= Brief =
Repeat, please, only the lines from the top of the data down to the line with "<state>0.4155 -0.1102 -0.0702"; include both of those lines.

________

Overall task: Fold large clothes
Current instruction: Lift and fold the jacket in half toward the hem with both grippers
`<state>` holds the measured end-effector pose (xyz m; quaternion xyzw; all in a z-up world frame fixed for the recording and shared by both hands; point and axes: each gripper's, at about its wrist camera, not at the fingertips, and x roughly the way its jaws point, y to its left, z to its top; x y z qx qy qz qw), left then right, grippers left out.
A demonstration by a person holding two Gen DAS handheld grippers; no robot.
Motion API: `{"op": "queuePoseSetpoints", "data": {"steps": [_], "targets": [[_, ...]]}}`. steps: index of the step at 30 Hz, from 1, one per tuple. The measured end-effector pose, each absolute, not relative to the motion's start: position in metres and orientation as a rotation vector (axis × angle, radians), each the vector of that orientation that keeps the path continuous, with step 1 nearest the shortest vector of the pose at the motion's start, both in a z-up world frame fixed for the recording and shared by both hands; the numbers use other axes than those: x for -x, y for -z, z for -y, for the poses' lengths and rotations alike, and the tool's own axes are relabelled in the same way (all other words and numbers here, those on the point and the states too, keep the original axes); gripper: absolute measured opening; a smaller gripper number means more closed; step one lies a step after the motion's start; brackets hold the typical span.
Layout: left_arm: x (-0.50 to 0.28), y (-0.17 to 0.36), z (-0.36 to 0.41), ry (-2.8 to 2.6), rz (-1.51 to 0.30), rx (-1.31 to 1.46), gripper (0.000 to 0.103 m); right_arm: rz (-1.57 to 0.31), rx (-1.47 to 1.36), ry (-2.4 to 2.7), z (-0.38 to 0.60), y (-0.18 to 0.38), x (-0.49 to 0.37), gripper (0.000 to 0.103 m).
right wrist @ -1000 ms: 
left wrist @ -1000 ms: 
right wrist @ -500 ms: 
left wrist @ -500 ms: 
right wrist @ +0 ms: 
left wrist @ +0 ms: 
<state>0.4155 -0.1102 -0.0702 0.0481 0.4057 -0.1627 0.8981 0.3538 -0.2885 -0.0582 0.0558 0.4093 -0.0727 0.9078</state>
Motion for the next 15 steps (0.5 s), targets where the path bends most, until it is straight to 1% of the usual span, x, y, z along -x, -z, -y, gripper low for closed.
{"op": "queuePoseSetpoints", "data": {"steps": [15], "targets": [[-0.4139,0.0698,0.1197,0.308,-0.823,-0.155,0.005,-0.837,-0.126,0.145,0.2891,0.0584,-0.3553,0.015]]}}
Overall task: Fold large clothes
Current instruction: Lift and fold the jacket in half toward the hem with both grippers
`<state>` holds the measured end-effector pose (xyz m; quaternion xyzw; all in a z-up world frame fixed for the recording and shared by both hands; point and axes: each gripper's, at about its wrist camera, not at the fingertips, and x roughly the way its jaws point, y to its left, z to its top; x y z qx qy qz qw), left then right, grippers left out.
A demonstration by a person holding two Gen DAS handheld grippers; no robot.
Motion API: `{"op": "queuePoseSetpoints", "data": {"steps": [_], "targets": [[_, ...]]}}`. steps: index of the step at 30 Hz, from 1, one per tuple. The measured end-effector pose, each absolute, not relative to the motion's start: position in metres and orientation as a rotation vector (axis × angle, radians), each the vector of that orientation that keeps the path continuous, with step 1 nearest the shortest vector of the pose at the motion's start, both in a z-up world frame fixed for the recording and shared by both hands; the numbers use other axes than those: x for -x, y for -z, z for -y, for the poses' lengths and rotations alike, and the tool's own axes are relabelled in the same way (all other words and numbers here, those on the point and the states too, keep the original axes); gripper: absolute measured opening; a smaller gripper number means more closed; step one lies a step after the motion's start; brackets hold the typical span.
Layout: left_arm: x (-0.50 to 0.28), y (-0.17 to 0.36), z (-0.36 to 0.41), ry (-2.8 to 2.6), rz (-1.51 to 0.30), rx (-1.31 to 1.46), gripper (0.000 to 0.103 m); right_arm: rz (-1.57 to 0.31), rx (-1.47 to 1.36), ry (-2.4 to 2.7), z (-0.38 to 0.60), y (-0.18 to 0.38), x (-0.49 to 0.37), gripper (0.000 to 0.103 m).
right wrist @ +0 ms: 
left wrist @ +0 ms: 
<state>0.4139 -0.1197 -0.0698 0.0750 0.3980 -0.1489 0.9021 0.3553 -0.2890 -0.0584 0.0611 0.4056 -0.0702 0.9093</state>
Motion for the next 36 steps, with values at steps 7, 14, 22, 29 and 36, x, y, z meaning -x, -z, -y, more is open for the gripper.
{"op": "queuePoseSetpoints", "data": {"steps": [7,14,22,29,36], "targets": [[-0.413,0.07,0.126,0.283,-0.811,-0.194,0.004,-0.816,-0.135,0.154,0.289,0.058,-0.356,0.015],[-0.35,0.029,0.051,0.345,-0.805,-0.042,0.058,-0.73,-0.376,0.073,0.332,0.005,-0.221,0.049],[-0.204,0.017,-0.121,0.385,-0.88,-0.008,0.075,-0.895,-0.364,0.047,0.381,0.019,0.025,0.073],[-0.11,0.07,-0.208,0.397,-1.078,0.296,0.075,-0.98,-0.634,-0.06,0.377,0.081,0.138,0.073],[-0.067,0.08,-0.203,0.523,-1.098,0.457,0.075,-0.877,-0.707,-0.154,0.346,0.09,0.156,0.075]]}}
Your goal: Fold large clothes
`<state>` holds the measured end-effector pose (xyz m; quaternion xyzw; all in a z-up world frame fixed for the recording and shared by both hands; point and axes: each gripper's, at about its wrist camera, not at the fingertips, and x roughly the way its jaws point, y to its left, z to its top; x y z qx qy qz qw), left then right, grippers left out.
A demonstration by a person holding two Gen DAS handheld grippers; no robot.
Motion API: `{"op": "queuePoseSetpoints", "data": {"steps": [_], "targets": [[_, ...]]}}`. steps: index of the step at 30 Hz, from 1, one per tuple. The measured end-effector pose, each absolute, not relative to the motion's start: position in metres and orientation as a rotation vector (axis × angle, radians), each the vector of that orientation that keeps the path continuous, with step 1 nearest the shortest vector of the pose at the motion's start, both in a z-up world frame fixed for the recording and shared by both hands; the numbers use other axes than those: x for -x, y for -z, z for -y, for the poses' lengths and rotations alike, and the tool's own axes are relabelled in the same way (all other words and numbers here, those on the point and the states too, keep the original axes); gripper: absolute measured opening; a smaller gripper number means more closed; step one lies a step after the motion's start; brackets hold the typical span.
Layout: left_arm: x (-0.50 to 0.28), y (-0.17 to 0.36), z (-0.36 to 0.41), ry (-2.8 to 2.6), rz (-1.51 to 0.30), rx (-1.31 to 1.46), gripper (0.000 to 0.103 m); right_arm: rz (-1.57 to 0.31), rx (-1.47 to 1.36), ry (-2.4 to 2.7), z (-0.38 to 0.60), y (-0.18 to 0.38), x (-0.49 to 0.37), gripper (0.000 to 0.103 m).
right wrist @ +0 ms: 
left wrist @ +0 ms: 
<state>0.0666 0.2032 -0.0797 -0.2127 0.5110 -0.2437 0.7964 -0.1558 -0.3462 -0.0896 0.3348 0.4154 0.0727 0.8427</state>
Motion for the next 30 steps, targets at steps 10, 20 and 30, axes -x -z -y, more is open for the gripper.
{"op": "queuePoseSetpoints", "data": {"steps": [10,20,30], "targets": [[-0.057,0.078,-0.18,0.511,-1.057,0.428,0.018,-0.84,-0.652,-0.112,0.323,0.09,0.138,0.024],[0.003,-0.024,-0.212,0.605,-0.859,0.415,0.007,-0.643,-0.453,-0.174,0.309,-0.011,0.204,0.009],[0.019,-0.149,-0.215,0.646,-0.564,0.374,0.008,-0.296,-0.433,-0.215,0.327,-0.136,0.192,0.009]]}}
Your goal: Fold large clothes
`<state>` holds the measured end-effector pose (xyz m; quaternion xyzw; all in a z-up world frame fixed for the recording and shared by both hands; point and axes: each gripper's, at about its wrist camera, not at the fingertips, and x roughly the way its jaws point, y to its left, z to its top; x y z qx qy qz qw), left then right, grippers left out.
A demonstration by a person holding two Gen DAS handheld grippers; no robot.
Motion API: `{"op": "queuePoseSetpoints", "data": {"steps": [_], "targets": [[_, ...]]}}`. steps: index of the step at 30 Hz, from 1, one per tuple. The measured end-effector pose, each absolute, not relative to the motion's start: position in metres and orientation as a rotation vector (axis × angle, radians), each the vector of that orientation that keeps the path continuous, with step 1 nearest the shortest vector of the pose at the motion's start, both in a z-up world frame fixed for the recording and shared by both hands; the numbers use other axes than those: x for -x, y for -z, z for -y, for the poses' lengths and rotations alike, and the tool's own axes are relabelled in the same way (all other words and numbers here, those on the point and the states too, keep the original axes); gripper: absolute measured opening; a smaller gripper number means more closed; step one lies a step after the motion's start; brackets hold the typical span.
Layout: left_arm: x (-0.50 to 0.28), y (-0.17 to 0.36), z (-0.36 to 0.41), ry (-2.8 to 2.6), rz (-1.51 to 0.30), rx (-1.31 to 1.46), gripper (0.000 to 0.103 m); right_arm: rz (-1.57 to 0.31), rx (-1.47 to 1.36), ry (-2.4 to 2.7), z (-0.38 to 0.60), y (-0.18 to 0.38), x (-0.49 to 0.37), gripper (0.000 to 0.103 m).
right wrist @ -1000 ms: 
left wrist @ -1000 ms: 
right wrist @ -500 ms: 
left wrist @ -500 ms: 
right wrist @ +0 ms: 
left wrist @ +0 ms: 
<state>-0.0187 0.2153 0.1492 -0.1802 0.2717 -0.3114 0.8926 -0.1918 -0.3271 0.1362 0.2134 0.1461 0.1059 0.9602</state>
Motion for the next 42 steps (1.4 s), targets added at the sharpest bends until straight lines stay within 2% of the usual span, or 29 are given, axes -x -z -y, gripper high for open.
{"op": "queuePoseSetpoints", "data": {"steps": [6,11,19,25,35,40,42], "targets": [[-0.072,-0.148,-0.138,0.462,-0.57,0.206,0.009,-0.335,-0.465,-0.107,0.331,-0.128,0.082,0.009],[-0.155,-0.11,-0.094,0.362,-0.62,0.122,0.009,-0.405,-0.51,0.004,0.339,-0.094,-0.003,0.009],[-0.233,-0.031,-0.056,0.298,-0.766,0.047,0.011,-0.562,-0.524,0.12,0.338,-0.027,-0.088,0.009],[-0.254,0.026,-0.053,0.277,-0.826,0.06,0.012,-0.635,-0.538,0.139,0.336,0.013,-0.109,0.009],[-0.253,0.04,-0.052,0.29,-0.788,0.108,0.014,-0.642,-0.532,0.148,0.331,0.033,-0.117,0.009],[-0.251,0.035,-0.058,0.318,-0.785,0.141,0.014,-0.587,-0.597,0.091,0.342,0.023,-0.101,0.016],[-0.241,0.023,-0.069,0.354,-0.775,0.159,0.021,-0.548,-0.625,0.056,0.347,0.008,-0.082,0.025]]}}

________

= Answer space =
Overall task: Fold large clothes
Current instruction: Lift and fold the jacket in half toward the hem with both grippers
`<state>` holds the measured end-effector pose (xyz m; quaternion xyzw; all in a z-up world frame fixed for the recording and shared by both hands; point and axes: each gripper's, at about its wrist camera, not at the fingertips, and x roughly the way its jaws point, y to its left, z to its top; x y z qx qy qz qw), left then right, grippers left out.
A demonstration by a person holding two Gen DAS handheld grippers; no robot.
Motion API: `{"op": "queuePoseSetpoints", "data": {"steps": [_], "targets": [[_, ...]]}}`. steps: index of the step at 30 Hz, from 1, one per tuple. The measured end-effector pose, each absolute, not relative to the motion's start: position in metres and orientation as a rotation vector (axis × angle, radians), each the vector of that orientation that keeps the path continuous, with step 1 nearest the shortest vector of the pose at the motion's start, both in a z-up world frame fixed for the recording and shared by both hands; the numbers use other axes than those: x for -x, y for -z, z for -y, for the poses' lengths and rotations alike, and the tool's own axes are relabelled in the same way (all other words and numbers here, those on the point and the states too, keep the original axes); gripper: absolute measured opening; a smaller gripper number means more closed; step one lies a step after the motion's start; brackets hold the typical span.
Layout: left_arm: x (-0.50 to 0.28), y (-0.17 to 0.36), z (-0.36 to 0.41), ry (-2.8 to 2.6), rz (-1.51 to 0.30), rx (-1.31 to 1.46), gripper (0.000 to 0.103 m); right_arm: rz (-1.57 to 0.31), rx (-1.47 to 1.36), ry (-2.4 to 2.7), z (-0.38 to 0.60), y (-0.18 to 0.38), x (-0.49 to 0.37), gripper (0.000 to 0.103 m).
right wrist @ -1000 ms: 
left wrist @ -1000 ms: 
right wrist @ -500 ms: 
left wrist @ -500 ms: 
right wrist @ +0 ms: 
left wrist @ +0 ms: 
<state>0.4155 -0.1102 -0.0702 0.0481 0.4057 -0.1627 0.8981 0.3538 -0.2885 -0.0582 0.0558 0.4093 -0.0727 0.9078</state>

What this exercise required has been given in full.